AIM OF THE TASK:
Search the entries for the word "discussed" and pull out each line that has it.

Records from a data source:

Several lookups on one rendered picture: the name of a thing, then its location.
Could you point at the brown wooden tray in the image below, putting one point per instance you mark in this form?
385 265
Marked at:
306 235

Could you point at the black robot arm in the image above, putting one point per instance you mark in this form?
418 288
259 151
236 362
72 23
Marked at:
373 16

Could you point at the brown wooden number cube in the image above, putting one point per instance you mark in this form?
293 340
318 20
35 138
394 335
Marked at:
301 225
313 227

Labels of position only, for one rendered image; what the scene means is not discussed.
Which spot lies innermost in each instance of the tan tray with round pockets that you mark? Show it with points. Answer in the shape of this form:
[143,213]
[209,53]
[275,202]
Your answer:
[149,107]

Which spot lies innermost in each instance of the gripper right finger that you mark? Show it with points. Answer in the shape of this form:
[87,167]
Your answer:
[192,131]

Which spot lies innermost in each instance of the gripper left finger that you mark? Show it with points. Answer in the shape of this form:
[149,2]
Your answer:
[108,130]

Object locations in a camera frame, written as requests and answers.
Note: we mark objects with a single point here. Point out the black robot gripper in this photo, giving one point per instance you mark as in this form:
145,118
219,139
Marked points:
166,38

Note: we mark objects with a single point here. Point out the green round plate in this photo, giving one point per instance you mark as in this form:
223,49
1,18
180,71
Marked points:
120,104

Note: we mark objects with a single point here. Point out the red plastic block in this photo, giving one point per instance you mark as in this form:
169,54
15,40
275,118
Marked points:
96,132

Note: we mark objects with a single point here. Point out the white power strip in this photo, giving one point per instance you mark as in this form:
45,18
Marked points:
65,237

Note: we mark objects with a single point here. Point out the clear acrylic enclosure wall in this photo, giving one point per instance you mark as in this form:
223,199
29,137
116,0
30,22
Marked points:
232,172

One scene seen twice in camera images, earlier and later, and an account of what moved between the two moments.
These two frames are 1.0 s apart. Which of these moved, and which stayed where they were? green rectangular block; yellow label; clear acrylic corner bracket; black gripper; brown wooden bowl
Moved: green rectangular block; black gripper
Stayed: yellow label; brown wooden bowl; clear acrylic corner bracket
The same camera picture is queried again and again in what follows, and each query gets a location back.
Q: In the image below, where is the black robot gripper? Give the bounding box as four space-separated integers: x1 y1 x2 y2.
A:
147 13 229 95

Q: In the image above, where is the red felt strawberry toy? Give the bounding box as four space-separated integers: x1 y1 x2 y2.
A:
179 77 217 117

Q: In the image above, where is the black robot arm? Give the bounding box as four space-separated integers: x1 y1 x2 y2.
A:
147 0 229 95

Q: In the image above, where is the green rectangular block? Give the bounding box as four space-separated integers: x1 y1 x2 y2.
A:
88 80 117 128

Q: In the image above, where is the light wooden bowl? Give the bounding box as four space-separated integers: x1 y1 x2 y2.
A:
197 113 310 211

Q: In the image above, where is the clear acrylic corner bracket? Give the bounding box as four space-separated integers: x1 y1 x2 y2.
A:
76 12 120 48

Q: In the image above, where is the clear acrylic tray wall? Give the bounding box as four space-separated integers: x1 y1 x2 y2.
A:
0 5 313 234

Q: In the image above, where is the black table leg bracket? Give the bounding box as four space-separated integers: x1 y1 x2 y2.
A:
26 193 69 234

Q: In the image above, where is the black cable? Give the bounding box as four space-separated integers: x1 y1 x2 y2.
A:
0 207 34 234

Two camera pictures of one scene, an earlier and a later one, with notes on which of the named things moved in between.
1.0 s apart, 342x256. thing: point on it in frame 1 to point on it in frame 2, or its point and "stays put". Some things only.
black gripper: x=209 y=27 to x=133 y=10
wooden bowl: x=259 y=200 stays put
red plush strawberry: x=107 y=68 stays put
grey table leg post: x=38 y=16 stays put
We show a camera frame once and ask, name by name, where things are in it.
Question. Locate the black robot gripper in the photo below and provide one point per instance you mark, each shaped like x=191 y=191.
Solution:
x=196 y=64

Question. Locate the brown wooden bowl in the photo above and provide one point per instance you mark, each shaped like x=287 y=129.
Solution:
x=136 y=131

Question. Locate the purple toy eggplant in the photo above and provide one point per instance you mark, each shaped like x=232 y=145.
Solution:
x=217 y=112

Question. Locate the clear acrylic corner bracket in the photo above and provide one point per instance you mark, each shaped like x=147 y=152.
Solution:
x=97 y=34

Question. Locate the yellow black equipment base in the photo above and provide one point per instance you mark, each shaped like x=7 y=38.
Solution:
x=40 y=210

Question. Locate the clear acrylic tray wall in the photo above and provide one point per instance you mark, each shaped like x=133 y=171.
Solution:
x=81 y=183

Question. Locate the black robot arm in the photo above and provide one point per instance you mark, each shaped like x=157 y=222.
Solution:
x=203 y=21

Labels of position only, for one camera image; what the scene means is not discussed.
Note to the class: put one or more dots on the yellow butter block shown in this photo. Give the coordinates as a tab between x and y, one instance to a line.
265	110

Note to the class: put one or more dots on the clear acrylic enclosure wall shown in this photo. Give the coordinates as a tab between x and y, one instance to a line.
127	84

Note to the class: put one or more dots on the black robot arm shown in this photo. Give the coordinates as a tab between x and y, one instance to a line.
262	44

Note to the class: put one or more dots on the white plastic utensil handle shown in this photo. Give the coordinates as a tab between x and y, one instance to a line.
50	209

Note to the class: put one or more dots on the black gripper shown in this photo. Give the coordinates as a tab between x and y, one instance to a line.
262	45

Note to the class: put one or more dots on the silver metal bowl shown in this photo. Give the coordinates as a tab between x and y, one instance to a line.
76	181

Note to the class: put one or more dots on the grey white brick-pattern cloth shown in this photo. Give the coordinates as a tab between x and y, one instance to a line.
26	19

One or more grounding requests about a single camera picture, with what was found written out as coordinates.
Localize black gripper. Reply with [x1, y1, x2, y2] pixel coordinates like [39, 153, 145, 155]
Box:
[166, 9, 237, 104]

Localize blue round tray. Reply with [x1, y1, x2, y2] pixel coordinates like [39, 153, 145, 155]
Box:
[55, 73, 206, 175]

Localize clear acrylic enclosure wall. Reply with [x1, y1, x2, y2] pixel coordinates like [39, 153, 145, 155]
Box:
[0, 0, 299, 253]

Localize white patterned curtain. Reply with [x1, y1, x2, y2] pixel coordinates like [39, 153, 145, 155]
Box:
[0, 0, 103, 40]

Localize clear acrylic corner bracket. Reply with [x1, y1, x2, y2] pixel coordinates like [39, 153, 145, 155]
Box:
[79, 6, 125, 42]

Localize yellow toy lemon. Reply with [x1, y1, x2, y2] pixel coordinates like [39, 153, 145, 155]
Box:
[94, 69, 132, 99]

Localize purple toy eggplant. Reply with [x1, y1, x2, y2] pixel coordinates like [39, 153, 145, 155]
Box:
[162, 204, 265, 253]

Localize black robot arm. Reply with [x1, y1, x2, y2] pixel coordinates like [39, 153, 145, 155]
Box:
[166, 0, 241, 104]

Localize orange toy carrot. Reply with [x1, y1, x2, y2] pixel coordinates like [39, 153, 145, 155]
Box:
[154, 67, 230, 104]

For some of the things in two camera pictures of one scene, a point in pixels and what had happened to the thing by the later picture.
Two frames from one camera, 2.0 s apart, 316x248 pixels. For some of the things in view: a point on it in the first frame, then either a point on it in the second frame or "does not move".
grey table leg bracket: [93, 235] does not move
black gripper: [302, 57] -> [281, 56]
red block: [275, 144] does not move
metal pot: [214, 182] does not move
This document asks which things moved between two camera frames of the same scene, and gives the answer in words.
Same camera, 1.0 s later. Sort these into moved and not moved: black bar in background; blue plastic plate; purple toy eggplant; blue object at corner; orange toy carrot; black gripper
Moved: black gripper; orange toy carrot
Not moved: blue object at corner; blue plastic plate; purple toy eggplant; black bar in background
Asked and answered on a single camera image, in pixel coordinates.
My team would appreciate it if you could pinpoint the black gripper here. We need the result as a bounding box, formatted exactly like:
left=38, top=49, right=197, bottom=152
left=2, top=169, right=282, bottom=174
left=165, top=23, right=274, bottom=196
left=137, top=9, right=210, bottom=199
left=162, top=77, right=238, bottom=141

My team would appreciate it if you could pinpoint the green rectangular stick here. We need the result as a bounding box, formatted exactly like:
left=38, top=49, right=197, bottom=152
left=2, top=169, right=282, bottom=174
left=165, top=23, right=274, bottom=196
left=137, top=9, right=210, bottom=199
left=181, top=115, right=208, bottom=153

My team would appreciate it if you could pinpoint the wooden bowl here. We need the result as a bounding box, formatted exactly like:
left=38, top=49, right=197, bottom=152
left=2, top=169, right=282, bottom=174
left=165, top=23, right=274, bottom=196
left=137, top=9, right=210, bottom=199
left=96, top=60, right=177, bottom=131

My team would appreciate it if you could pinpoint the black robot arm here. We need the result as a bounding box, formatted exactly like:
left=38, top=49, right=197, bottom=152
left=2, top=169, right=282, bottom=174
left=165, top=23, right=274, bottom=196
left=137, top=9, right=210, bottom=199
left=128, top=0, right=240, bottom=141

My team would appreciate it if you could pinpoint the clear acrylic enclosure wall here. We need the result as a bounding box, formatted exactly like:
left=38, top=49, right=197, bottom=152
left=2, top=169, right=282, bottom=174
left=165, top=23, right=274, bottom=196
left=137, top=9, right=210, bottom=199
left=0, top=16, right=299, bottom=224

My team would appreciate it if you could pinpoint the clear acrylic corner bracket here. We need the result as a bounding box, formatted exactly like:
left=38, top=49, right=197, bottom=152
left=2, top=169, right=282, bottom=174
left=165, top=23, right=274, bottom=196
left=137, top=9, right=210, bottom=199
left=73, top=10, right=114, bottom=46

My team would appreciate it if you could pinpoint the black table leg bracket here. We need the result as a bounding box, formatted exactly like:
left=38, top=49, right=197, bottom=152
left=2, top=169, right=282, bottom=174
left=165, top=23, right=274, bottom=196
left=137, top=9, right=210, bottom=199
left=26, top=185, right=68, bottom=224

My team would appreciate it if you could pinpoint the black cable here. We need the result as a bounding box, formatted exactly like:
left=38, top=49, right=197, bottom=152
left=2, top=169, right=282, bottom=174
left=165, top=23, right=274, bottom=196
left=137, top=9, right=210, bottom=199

ANSWER SECTION:
Labels of position only, for one rendered image; what the scene means is not discussed.
Labels of position only, for one camera image; what the scene means is not discussed.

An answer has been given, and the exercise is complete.